Blaming the app for a hardware symptom. A p99 spike looks like a GC pause or a slow query, so teams chase the app for an hour. Check whether mean is flat and the slowness is isolated to one node’s disk before touching the code.
One slow replica poisoning the whole tail. If reads must hit the bad replica, every dependent request can stall on it. Use hedged requests, quorum reads, or fast failover so a single slow disk can’t set the service’s p99.
Restarting the app instead of draining the node. A bounce clears nothing — the disk is still slow, and you just added cold-cache latency. Cordon and drain the node; move traffic off the bad hardware.
Ignoring SMART warnings until hard failure. Reallocated and pending sectors climb for days before a drive dies. Treat rising SMART counters as a scheduled replacement, not a surprise outage.
A degraded RAID member silently slowing the array. One sick disk in a RAID set drags every read through retries while the array still reports “optimal.” Check per-device iostat, not just the array’s health bit.
Not load-shedding while retries pile up.

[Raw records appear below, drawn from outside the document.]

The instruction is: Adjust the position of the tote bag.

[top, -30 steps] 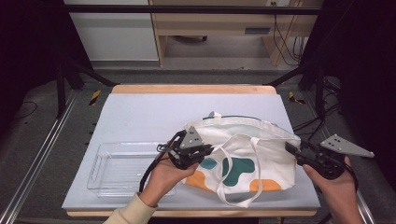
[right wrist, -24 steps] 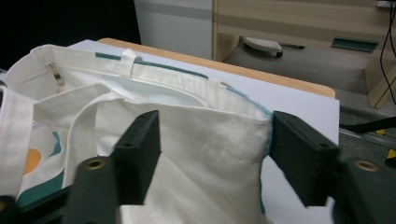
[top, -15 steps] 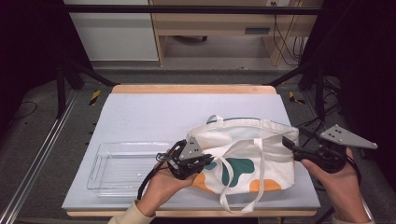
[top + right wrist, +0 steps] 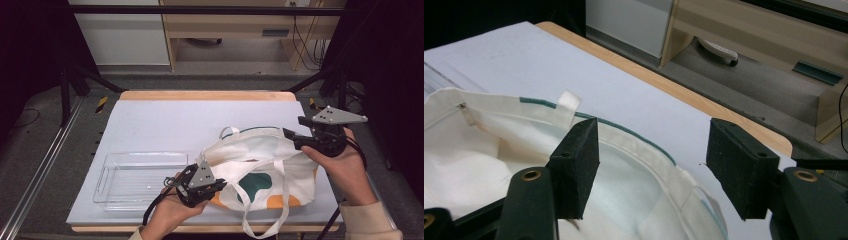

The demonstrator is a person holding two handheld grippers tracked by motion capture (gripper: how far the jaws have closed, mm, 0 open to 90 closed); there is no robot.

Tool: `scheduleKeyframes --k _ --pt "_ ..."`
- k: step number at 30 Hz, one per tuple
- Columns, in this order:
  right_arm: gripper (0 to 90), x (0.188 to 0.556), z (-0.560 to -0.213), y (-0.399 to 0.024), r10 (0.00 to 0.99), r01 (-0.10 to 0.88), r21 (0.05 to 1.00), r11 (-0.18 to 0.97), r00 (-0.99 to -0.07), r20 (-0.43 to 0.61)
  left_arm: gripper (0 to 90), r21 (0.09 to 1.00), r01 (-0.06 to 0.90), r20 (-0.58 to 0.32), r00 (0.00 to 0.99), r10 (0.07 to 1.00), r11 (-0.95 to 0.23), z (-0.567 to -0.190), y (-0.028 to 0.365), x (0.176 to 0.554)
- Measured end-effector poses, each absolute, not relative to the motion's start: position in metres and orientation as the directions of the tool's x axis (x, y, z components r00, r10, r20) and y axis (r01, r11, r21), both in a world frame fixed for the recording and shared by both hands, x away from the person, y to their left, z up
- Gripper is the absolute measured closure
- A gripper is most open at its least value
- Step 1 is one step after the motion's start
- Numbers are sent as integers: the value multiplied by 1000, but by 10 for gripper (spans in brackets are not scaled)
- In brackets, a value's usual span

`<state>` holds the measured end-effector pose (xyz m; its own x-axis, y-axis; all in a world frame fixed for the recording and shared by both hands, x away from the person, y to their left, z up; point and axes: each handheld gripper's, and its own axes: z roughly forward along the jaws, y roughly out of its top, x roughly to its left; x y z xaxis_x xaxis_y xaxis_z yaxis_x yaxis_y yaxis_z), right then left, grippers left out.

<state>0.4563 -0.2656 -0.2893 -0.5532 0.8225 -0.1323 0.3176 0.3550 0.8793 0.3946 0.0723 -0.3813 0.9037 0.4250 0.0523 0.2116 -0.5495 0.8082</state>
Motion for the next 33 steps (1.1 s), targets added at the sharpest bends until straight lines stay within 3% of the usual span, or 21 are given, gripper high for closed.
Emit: scheduleKeyframes --k 13,27,32,33 --pt "474 518 -304 -278 782 456 758 466 -614 -111 859 802 211 44 912 408 -559 -387 75 388" --pt "585 541 -325 -272 728 519 651 553 -681 -75 859 796 201 50 918 393 -570 -387 80 383" --pt "691 536 -328 -271 715 528 619 581 -694 -78 859 794 200 50 920 390 -574 -389 81 379" --pt "756 533 -328 -272 714 524 628 576 -696 -74 859 792 198 53 920 388 -577 -389 81 378"
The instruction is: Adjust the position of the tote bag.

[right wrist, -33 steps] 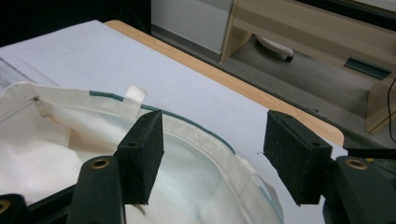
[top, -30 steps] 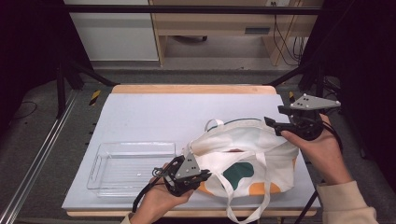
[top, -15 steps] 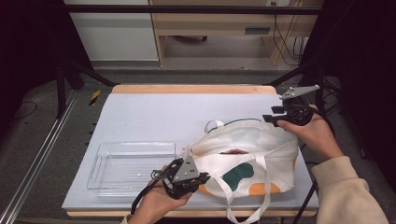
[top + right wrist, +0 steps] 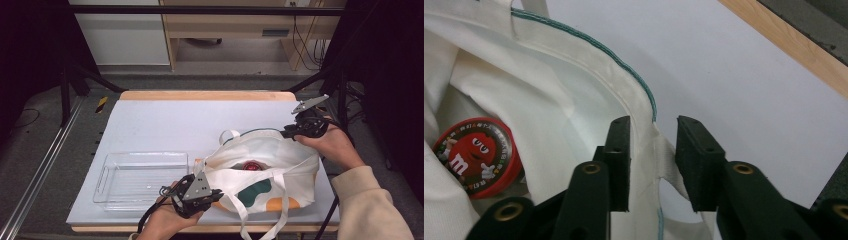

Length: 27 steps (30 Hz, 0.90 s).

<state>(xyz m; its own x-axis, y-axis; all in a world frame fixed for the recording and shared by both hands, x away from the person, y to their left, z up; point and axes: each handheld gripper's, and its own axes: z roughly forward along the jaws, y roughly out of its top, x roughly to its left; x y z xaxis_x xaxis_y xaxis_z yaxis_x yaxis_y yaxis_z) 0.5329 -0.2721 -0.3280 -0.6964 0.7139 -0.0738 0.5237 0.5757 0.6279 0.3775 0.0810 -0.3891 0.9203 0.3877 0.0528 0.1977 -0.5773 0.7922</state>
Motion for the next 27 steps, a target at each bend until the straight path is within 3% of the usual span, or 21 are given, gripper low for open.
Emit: scheduleKeyframes --k 8,27 --pt "845 518 -328 -276 699 507 632 586 -711 -77 859 791 196 54 921 385 -579 -393 83 372" --pt "869 496 -345 -301 755 518 684 514 -652 -74 860 756 207 52 927 372 -621 -405 87 362"
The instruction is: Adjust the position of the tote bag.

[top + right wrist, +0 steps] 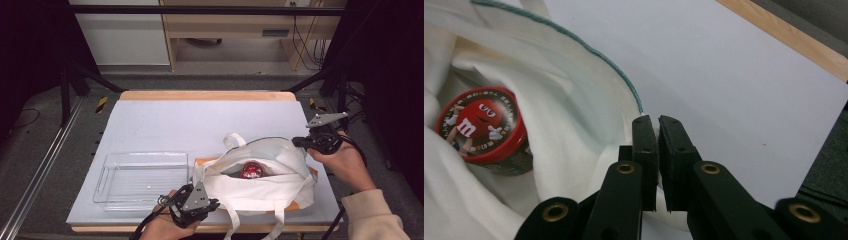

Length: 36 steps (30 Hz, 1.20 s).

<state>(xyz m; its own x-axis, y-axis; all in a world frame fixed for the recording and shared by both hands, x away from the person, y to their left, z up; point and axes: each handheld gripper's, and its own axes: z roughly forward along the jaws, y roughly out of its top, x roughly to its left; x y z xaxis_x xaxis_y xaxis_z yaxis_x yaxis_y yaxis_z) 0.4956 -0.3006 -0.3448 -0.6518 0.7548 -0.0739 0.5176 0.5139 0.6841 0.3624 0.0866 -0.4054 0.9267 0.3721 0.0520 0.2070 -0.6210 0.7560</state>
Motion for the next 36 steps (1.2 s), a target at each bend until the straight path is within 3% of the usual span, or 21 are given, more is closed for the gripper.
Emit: scheduleKeyframes --k 8,16,22,29,36 --pt "871 483 -346 -294 728 477 734 484 -684 -36 830 795 226 25 915 403 -563 -403 90 365" --pt "871 478 -343 -286 715 462 737 493 -698 -41 587 829 240 3 901 433 -505 -392 96 365" --pt "872 479 -344 -285 715 459 743 487 -698 -38 512 843 226 9 902 432 -488 -379 98 366" --pt "872 475 -343 -281 707 451 747 488 -706 -37 440 839 198 37 909 416 -507 -371 73 395" --pt "872 471 -340 -280 696 431 758 489 -717 -41 382 795 236 30 905 425 -559 -382 48 429"
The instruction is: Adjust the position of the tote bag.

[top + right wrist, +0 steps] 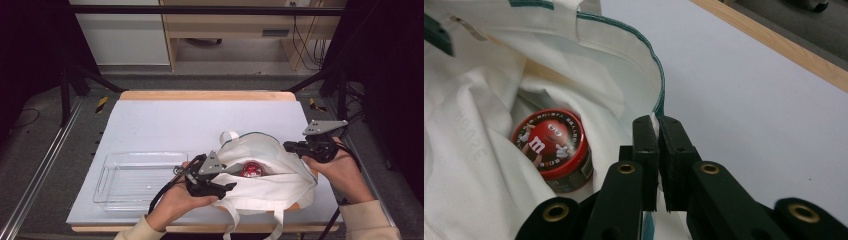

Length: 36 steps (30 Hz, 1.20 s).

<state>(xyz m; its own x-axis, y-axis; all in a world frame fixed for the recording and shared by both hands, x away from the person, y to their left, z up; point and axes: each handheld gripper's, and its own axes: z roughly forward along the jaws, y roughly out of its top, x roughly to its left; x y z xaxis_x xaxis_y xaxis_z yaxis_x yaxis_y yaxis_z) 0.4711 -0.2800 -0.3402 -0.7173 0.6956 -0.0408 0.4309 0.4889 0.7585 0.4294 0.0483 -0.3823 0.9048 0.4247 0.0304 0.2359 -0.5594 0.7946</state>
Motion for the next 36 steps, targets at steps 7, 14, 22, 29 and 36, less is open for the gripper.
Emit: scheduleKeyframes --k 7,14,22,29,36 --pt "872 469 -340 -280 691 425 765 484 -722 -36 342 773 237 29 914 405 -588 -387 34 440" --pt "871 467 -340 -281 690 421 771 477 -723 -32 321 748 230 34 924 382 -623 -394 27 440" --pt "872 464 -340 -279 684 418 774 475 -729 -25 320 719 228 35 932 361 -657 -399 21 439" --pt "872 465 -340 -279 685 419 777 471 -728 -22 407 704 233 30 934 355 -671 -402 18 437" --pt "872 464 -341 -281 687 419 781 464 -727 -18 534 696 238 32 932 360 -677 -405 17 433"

If you keep full traffic on the failing path, retries and timeouts stack into a queue and the spike spreads. Shed or reroute load so the bad disk drains instead of cascading.

Worked example

Pager fires: service p99 has doubled from 40 ms to 95 ms, but the mean is barely moved and error rate is flat. No deploy in the window, app CPU and heap normal — so it is not a code regression.

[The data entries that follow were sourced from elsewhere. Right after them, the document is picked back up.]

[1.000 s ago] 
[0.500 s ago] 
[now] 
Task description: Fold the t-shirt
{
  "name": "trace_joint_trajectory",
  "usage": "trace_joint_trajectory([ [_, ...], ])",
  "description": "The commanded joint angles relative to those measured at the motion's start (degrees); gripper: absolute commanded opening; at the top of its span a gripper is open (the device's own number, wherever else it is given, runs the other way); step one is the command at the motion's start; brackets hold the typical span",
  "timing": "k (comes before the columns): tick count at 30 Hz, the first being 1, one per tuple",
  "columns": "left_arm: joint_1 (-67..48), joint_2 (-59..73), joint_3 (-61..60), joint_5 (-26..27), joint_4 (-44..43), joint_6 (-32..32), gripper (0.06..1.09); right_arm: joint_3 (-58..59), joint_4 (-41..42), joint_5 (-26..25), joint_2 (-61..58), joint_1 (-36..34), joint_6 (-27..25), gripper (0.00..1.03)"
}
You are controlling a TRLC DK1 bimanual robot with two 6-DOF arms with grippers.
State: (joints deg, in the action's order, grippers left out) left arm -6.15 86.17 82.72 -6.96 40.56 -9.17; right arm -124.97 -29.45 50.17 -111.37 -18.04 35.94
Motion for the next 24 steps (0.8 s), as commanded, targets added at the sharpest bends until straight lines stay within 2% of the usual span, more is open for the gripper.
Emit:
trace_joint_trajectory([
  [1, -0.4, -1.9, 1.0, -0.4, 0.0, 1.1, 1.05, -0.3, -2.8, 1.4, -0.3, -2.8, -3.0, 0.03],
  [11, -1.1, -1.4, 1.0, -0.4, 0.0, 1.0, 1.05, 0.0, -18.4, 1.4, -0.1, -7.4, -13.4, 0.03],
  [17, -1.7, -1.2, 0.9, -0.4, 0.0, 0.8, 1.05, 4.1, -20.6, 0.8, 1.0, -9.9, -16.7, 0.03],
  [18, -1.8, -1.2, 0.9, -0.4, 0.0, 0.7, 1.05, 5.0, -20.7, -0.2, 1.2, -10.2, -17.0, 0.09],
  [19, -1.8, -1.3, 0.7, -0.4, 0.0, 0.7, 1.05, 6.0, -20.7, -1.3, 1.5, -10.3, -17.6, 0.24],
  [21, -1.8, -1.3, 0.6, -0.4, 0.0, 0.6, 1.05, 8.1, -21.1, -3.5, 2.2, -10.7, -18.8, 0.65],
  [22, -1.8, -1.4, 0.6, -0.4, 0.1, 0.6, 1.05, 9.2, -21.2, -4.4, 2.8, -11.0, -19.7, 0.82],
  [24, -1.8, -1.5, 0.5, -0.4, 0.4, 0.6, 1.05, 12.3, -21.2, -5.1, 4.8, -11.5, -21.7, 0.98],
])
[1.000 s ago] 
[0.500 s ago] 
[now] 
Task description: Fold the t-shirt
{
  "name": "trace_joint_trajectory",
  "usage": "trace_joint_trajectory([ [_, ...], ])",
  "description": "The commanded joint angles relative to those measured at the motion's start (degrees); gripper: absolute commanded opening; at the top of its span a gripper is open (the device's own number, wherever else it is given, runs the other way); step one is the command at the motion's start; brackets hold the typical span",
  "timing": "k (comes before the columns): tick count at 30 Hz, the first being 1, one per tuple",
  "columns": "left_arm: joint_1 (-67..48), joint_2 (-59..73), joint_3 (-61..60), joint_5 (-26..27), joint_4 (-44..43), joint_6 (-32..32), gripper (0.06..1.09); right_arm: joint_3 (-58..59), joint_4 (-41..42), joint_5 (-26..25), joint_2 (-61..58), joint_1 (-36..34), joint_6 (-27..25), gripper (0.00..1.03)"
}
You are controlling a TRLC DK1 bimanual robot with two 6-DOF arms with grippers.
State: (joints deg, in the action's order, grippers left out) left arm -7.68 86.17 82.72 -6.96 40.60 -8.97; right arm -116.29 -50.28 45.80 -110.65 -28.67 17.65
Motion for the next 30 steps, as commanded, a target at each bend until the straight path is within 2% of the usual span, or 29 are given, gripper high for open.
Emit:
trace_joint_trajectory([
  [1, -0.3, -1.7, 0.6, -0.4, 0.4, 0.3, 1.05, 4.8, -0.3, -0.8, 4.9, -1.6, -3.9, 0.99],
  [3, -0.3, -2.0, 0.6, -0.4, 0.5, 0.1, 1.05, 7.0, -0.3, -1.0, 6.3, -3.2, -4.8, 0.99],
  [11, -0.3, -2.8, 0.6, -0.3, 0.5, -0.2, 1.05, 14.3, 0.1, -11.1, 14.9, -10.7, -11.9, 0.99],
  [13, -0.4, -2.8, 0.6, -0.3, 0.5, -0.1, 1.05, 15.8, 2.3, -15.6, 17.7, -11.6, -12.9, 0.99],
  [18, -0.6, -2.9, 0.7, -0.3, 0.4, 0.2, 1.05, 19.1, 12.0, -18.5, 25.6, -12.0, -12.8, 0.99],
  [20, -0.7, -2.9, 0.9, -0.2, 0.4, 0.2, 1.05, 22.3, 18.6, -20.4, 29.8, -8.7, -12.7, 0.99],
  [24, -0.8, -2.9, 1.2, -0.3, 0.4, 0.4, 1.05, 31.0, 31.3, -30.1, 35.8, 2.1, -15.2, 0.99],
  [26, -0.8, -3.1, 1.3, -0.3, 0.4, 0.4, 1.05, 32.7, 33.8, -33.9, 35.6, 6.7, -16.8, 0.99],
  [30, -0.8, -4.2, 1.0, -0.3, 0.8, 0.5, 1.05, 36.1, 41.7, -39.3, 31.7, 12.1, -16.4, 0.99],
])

# Triage: per-device iostat across the three storage nodes
node-1  sda  await=5ms    %util=20%   iops=900    # healthy
node-2  sdb  await=200ms  %util=99%   iops=120    # <-- slow per-op at LOW iops
node-3  sdc  await=6ms    %util=22%   iops=880    # healthy

smartctl -a /dev/sdb | grep -i realloc
#   Reallocated_Sector_Ct   ...  raw 0 last week -> 240 now and rising
dmesg | tail
#   ata2.00: failed command READ FPDMA QUEUED ... ata2: hard resetting link

# Contain: drain node-2 so traffic moves to node-1 and node-3
kubectl cordon node-2
kubectl drain  node-2 --ignore-daemonsets
#   ~30s later: service p99 back to ~42ms. Users recovered. Page resolved.

# Root-cause: replace the disk, rebuild the replica, rejoin
#   swap sdb, let the data store re-replicate to the new disk,
kubectl uncordon node-2   # only after the new disk passes SMART + a soak

The user-facing win landed at the drain, well before the disk was swapped. Triage proved it was I/O on one node; contain restored the SLO; root-cause replaced the hardware and safely brought the node back.

Check yourself

p99 is up sharply, but mean latency is flat and one node’s disk await is 10× the others at low IOPS. What is the right first move?

iostat shows one disk at %util 99% with await 200 ms but only 120 IOPS. What does that pattern most strongly suggest?